To ensure that your results are valid, consider the following guidelines when you collect data, perform the analysis, and interpret your results.

The response variable should be continuous
Continuous data are measurements that may potentially take on any numeric value within a range of values along a continuous scale, including fractional or decimal values. If your response data are binary (only two possible outcomes), instead of continuous measurements of failure time (or other units), use Probit Analysis.
The response data are often failure times
To collect data, usually you measure the amount of time until an item fails when it is subject to different conditions that are measured by one or more variables and/or factors. For example, you might measure the time until failure for an item running at different temperatures.
The failure times must be independent
The failure time for one item should not influence the failure time of another item. If the failure times are dependent, the results may not be accurate. For example, times between failures for a repairable system are often not independent.
You must account for censored data

Life data are often censored, which means that the exact failure times of some items are unknown. If you have censored observations, you must include them in your analysis to obtain accurate reliability estimates.

Use right-censoring to credit success time to items that have not yet failed. Use interval- or left-censoring to account for uncertainty when you don’t know the exact failure times. For more information, go to Data censoring.

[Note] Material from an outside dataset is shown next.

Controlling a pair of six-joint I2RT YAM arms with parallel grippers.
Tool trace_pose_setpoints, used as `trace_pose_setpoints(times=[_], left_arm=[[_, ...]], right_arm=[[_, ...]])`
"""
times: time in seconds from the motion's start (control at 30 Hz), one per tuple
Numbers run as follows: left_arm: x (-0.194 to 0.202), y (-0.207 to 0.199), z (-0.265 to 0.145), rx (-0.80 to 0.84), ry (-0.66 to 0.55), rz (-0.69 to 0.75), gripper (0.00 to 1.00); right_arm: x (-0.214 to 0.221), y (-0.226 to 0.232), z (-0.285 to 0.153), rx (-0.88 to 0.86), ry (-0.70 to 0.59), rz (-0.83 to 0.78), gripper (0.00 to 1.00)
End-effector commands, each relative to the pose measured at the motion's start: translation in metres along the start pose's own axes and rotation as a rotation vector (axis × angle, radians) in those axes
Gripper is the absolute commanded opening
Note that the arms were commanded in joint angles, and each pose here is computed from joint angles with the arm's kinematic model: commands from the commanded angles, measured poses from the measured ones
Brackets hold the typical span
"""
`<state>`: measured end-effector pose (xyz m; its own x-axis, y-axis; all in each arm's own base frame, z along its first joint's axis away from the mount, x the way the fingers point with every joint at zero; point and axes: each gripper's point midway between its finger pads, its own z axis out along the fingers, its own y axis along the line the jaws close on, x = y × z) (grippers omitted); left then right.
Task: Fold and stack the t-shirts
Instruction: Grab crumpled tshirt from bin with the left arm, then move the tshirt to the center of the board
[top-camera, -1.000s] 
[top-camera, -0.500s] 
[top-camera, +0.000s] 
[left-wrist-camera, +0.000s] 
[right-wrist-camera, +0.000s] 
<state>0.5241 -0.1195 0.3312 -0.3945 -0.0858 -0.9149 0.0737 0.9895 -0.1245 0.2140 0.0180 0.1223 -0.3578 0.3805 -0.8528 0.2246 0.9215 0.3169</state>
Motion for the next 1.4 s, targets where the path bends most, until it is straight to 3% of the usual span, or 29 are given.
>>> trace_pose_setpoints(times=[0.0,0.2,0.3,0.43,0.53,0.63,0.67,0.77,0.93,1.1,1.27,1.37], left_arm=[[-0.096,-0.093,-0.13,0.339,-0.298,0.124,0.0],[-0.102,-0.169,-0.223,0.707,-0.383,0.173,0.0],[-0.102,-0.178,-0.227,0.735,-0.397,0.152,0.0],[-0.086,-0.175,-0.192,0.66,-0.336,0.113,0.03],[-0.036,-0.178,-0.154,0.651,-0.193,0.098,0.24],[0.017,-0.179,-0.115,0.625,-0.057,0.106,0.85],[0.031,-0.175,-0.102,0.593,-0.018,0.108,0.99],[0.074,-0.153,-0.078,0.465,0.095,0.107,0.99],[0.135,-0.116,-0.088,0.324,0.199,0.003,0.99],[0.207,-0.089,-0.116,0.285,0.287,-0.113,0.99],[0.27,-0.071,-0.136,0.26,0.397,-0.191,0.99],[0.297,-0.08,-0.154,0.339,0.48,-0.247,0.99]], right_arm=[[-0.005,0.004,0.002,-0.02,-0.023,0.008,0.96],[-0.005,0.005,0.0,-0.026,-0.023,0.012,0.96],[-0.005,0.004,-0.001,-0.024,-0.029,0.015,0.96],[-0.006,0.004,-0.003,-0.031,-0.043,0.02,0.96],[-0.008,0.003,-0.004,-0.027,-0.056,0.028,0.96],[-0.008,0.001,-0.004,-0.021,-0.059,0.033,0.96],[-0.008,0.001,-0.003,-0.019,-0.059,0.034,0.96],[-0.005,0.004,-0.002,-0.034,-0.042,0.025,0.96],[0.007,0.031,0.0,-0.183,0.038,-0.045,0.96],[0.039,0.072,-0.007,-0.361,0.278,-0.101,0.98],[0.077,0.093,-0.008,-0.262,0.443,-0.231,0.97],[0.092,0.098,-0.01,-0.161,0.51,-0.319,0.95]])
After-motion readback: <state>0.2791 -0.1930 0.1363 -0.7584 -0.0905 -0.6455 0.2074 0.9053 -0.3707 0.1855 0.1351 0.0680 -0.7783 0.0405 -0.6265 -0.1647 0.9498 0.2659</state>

The model can include up to 9 factors and 50 covariates
Predictors may be factors (categorical variables) or covariates (continuous variables). Unless you specify a predictor as a factor, the predictor is assumed to be a covariate.
The model terms may be created from the predictor variables and treated as factors, covariates, interactions, or nested terms. Factors may be crossed or nested. Covariates may be crossed with each other or with factors, or nested within factors.
The model should fit the data adequately
To obtain accurate results, the model assumptions, including the distribution fit and equal shape (Weibull and exponential) or scale parameters (other distributions) should be appropriate for your data. Use engineering or historical knowledge to select a distribution model. Then examine the probability plots for the standardized and Cox-Snell residuals to determine whether the assumptions of the model are appropriate.
The model must be full rank and hierarchical
In a hierarchical model, if an interaction term is included, all lower order interactions and predictors that compose the interaction term must also be in the model. A full rank model includes enough data to estimate all the terms in your model. Missing data, insufficient data, or high collinearity can prevent a model from being full rank. If the model is not full rank, Minitab will alert you when you perform the analysis. You can often resolve this issue by removing unimportant, higher-order interactions from the model. For more information, go to Restrictions on models for regression with life data.